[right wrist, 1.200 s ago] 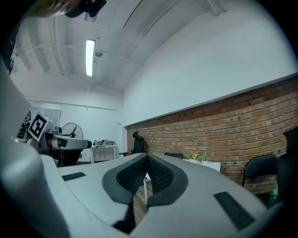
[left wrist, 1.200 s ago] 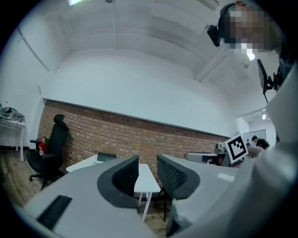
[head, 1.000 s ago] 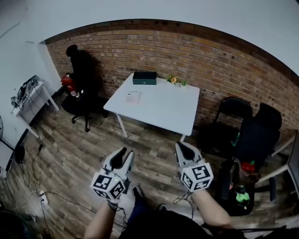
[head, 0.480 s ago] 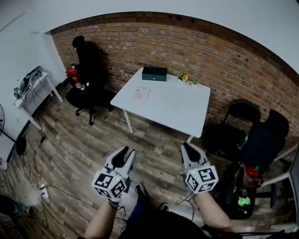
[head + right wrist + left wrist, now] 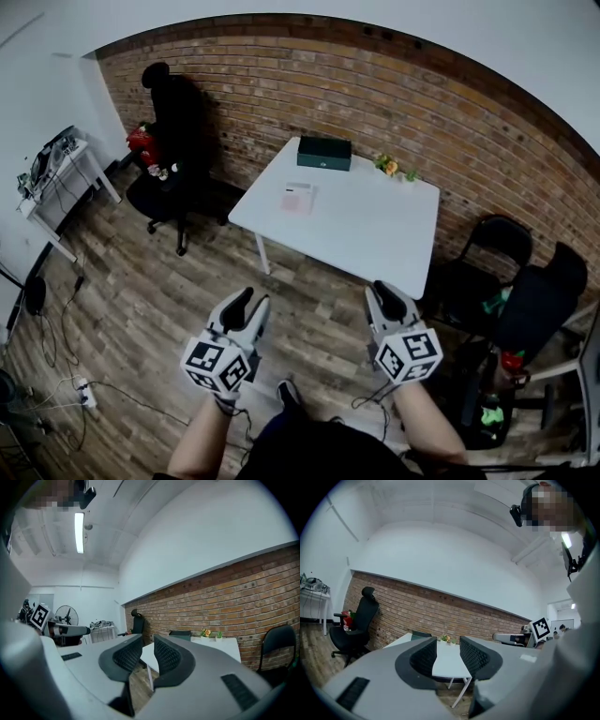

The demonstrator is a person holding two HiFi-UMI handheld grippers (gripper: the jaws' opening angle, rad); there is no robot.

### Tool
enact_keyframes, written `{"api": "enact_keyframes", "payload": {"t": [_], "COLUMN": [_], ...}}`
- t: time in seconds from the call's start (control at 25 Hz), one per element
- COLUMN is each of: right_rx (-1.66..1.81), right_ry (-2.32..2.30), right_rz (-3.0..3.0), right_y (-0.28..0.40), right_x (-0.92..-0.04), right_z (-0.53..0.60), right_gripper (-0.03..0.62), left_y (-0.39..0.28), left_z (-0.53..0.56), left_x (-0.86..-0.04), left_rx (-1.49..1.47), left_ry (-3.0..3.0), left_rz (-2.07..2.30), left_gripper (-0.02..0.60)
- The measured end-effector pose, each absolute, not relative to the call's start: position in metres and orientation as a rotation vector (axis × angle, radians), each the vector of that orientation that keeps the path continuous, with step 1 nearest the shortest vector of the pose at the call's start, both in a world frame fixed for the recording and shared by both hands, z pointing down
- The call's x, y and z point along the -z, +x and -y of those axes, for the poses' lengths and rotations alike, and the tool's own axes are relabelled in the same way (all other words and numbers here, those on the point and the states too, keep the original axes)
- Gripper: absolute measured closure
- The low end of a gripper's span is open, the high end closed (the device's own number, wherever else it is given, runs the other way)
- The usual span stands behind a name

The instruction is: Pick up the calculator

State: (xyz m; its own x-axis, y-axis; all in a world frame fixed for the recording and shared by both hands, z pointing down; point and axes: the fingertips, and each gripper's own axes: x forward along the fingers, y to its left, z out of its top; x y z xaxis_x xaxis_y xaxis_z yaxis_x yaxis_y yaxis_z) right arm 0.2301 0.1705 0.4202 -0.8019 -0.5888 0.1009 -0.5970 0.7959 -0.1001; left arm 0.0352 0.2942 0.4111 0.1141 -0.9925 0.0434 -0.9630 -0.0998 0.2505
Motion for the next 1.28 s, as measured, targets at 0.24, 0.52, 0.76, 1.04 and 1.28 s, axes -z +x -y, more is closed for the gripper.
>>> {"api": "enact_keyframes", "payload": {"t": [0.24,0.52,0.76,1.04,1.28], "right_rx": [-0.193,-0.232,-0.290,-0.348,-0.429], "right_ry": [0.983,0.984,0.943,0.866,0.811], "right_rz": [2.899,2.869,2.861,2.922,2.932], "right_y": [0.175,0.137,0.100,0.043,0.014], "right_x": [-0.414,-0.427,-0.450,-0.459,-0.474], "right_z": [-0.145,-0.122,-0.081,-0.011,0.069], "right_gripper": [0.505,0.502,0.499,0.500,0.500], "left_y": [-0.021,-0.063,-0.087,-0.125,-0.150], "left_z": [-0.265,-0.242,-0.202,-0.139,-0.055], "left_x": [-0.416,-0.433,-0.450,-0.437,-0.438], "left_rx": [0.213,0.216,0.193,0.139,0.075], "left_ry": [2.187,2.149,2.132,2.160,2.129], "left_rz": [1.892,1.865,1.848,1.880,1.887], "left_gripper": [0.437,0.437,0.436,0.436,0.436]}}
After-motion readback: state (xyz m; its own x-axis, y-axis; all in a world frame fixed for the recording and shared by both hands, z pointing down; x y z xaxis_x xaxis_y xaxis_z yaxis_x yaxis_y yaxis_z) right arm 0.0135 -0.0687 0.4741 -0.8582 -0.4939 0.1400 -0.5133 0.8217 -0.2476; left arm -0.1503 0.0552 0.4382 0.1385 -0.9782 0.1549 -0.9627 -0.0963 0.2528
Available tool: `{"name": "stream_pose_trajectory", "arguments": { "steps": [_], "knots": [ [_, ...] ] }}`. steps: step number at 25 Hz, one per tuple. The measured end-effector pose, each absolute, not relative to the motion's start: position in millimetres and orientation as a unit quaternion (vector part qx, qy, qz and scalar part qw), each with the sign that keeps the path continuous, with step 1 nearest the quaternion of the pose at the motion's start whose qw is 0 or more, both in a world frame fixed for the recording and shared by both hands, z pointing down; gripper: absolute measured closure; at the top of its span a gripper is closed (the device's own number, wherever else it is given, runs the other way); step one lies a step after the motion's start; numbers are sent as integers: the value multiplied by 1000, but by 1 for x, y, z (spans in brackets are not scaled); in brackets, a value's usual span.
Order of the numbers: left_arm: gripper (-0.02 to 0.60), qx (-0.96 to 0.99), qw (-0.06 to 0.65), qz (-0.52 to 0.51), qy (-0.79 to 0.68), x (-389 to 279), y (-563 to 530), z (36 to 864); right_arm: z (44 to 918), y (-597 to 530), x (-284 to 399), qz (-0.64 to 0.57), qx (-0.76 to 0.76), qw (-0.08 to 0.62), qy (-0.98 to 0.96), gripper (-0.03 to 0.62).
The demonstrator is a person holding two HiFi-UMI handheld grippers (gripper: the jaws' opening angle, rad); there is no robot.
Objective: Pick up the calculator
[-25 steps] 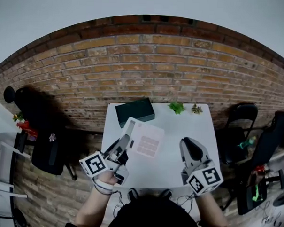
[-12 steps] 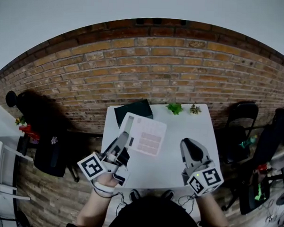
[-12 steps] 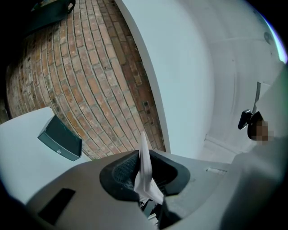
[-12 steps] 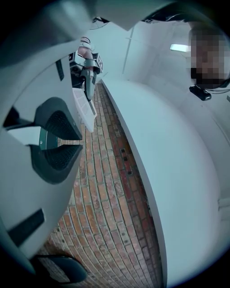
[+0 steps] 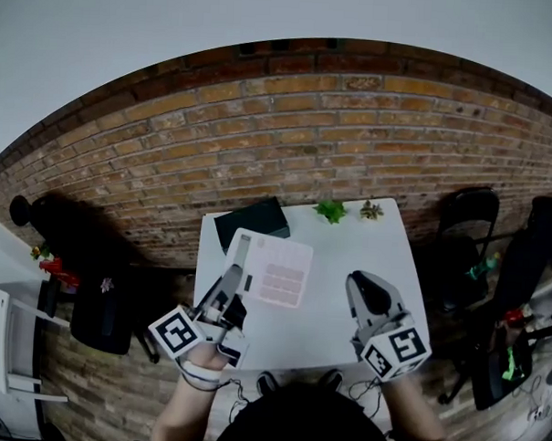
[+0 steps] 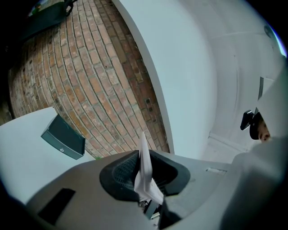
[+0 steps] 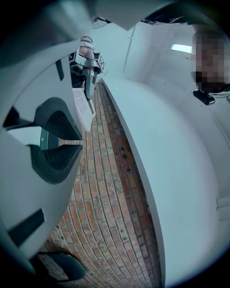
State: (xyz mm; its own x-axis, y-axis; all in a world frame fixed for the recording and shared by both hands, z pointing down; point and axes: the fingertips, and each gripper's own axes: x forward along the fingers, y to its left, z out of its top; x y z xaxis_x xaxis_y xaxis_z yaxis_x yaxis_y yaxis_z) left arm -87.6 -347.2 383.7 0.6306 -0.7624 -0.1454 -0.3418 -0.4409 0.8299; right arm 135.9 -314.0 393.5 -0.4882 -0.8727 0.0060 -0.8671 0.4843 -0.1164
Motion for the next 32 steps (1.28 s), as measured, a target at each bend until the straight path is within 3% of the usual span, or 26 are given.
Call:
{"name": "stream_pose_trajectory", "arguments": {
  "steps": [32],
  "knots": [
    [525, 795, 418, -259, -354, -34, -341, 412, 402, -313, 205, -55, -510, 27, 858, 566]
  ]
}}
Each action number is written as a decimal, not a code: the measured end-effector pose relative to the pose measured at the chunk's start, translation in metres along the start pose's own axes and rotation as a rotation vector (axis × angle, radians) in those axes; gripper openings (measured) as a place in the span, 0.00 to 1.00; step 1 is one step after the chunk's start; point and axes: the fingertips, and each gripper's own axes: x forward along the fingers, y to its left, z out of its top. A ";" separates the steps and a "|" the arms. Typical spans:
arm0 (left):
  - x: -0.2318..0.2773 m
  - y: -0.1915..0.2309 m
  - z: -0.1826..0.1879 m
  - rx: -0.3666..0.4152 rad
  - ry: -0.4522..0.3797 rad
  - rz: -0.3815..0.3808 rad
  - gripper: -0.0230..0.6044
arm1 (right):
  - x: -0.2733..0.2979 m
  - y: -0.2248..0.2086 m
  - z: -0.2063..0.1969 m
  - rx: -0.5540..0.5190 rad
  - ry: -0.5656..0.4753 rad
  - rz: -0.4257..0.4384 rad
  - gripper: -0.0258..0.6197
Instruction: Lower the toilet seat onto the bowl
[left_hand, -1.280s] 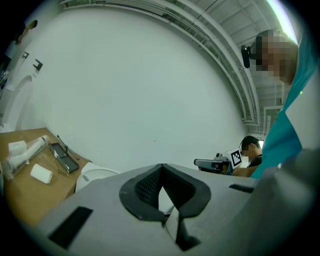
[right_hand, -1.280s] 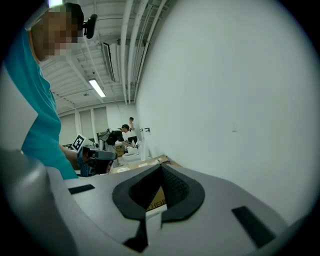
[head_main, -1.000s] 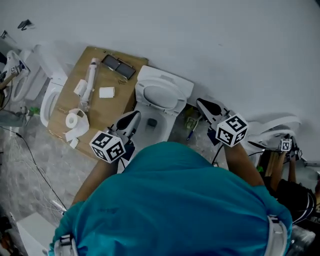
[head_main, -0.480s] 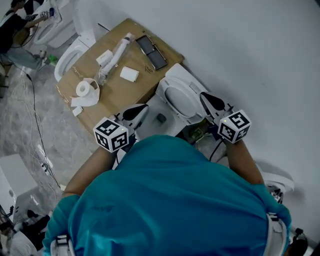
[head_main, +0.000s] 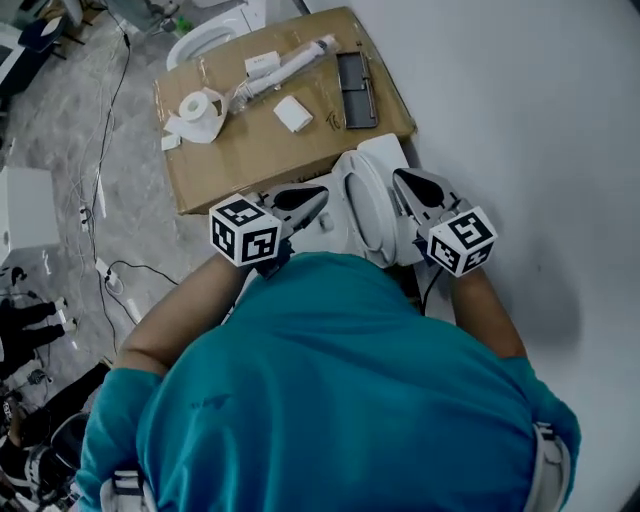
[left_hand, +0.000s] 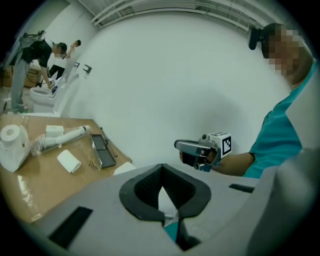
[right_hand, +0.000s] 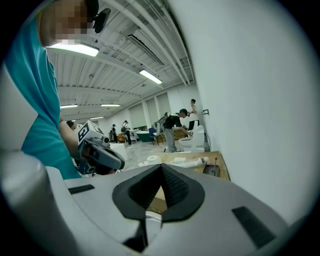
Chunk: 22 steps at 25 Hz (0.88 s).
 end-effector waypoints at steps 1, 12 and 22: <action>0.009 -0.002 -0.005 -0.011 0.022 0.001 0.04 | 0.002 -0.003 0.000 -0.002 -0.001 0.014 0.02; 0.096 0.012 -0.065 -0.244 0.309 0.038 0.04 | 0.009 -0.010 -0.004 -0.023 0.006 0.062 0.02; 0.152 0.016 -0.101 -0.496 0.429 0.052 0.30 | -0.010 -0.025 -0.015 -0.014 0.021 0.021 0.02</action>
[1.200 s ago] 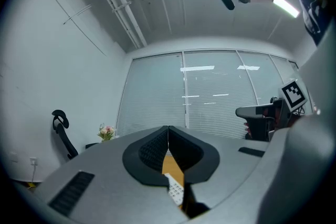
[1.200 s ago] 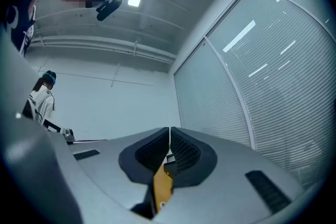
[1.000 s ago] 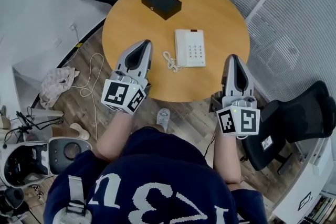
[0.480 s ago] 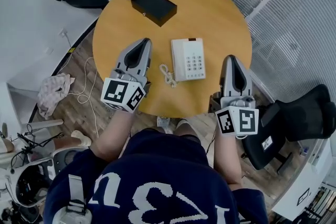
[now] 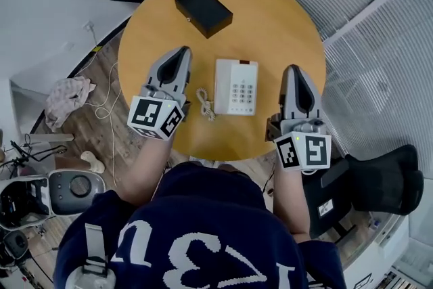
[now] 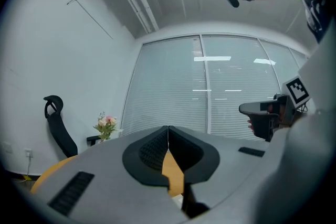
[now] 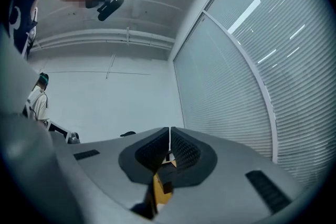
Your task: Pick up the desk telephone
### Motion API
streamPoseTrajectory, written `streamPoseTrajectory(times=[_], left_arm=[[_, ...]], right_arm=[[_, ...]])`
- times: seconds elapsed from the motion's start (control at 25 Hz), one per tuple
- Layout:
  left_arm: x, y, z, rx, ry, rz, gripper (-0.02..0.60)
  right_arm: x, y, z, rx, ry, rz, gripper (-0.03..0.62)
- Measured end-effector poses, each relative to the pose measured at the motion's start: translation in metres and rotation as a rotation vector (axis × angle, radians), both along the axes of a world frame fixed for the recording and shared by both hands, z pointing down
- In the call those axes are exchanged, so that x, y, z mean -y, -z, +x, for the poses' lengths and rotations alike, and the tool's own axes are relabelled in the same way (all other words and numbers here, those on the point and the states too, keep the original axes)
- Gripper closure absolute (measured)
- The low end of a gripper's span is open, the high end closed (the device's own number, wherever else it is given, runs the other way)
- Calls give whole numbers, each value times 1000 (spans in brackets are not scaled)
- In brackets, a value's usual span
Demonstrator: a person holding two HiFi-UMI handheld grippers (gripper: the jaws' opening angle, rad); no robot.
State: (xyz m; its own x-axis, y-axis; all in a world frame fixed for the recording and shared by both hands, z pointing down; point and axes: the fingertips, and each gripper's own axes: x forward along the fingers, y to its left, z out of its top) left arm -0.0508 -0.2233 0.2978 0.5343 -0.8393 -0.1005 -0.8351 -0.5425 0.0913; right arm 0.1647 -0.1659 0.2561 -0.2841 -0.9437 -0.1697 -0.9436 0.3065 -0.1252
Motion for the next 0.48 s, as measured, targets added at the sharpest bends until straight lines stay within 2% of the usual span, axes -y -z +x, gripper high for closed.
streamPoseTrajectory(times=[0.28,0.48], left_arm=[[20,-5,4,-3,53,-12,566],[29,-24,7,-3,27,-64,566]], right_arm=[[32,-10,10,29,58,-31,563],[44,-25,11,21,43,-70,563]])
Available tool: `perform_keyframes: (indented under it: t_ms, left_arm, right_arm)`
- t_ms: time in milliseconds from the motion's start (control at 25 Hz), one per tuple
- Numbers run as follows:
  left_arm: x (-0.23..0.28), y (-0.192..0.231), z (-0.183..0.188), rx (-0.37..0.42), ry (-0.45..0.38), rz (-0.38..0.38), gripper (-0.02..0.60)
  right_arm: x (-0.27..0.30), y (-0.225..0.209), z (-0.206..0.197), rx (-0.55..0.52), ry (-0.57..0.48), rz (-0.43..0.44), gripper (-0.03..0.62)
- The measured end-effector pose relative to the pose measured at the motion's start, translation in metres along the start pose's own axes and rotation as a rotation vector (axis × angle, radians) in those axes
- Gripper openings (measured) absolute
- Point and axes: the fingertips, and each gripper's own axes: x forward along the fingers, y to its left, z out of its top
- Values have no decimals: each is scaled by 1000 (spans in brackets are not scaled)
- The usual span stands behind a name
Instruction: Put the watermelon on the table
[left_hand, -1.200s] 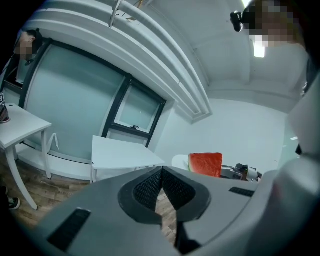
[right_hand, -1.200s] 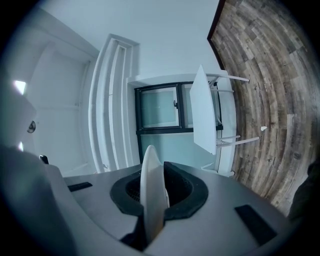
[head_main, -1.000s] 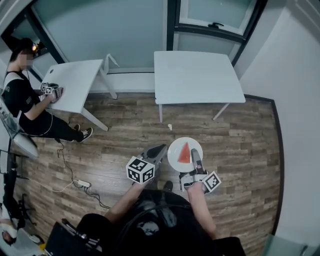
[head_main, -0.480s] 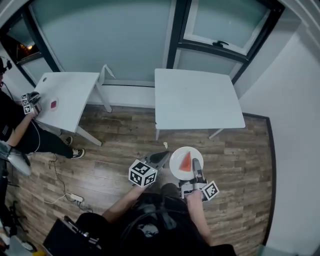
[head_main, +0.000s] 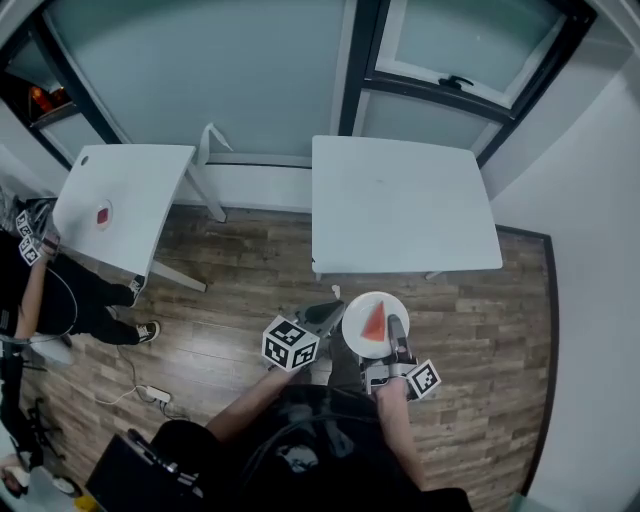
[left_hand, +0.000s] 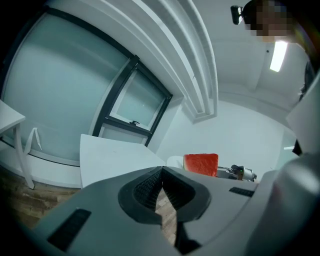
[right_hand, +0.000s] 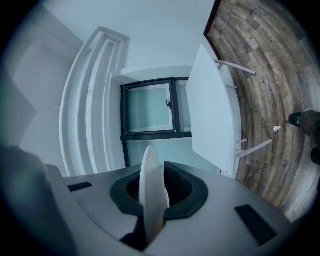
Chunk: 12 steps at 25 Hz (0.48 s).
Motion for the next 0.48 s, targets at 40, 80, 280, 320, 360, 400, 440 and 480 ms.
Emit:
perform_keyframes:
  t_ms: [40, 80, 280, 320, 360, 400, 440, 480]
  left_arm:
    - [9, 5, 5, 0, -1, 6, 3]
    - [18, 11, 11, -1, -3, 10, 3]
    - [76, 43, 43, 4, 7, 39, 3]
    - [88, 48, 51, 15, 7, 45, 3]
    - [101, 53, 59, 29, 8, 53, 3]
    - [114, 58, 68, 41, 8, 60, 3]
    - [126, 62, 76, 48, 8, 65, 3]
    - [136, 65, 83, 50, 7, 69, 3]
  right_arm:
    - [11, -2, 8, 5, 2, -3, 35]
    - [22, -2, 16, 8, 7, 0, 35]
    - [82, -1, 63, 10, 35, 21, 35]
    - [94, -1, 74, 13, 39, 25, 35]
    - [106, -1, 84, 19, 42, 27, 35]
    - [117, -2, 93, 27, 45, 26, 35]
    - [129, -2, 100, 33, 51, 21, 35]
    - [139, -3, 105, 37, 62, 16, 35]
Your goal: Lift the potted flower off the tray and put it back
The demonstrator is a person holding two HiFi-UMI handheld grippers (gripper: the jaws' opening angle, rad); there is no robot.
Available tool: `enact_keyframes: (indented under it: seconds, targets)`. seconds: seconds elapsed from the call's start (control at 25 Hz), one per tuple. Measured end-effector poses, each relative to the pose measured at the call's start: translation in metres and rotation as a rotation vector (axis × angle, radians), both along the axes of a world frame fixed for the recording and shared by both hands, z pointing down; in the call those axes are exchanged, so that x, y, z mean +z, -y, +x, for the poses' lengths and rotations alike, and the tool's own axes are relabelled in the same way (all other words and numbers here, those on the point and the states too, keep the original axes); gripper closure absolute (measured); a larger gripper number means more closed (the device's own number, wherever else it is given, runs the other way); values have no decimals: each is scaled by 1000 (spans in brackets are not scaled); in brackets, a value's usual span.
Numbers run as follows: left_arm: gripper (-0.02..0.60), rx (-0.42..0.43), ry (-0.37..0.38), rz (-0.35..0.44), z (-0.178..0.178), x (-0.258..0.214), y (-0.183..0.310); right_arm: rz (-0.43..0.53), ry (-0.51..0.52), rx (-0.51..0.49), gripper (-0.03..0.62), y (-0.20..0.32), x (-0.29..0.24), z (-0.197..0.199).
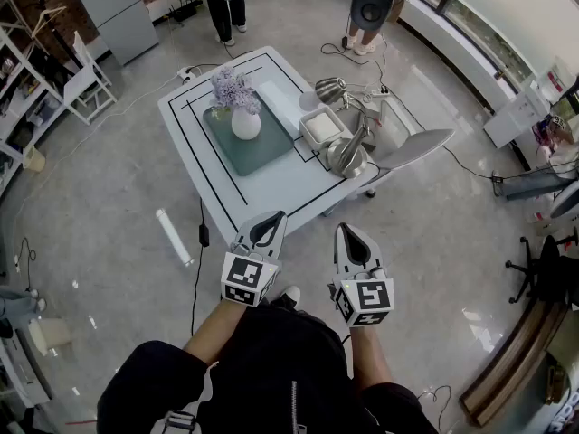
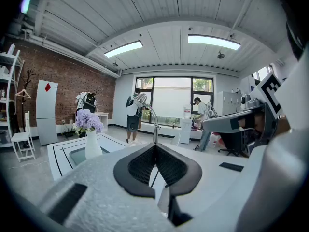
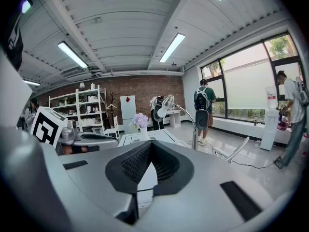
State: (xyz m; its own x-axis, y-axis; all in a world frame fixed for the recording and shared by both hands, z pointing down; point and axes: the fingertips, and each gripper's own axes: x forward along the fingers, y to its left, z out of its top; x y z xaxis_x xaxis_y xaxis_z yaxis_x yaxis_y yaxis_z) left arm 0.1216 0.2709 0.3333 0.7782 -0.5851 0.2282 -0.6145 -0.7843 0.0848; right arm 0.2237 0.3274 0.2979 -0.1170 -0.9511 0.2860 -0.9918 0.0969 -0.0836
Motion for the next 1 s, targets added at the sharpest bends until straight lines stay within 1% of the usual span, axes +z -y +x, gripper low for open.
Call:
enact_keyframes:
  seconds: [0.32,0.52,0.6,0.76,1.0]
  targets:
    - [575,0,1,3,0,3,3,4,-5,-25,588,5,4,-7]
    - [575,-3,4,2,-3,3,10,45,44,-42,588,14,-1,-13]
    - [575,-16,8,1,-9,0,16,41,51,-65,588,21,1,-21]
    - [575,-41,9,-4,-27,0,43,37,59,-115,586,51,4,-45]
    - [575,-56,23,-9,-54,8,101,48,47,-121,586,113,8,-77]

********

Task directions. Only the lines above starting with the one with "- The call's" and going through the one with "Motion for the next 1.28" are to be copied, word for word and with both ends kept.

Answer for this exercise.
- The call's x, y and z point along the -z, +x and -y of those axes, for the poses' lengths and rotations alike, and the tool's own axes are relabelled in the same way (all other words and numbers here, those on the point and the states too, keep the original axes)
- Gripper: absolute measured closure
- The low end of a gripper's span is open, the high end closed (the device's own number, wherever else it is given, runs the other way)
- The usual span stands behind a name

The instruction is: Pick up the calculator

State: (xyz m; its own x-axis, y-axis; all in a world frame fixed for the recording and shared by both hands, z pointing down; point and axes: the fingertips, and each gripper's own axes: x forward along the fingers, y to its left, z out of its top; x y z xaxis_x xaxis_y xaxis_z yaxis_x yaxis_y yaxis_z) right arm 0.2301 0.1705 0.4202 -0.8019 -0.5888 0.1009 -0.5970 0.7959 -0.1001; left arm 0.0352 0.2942 0.4111 0.1141 -0.9925 0.0434 -0.9630 -0.0998 0.2505
Motion for the next 1.28 s, as measured, targets at 0.24, 0.52, 0.76, 1.04 and 1.28 s, axes -z +x -y, more is closed for the gripper.

What has been written here completes the answer.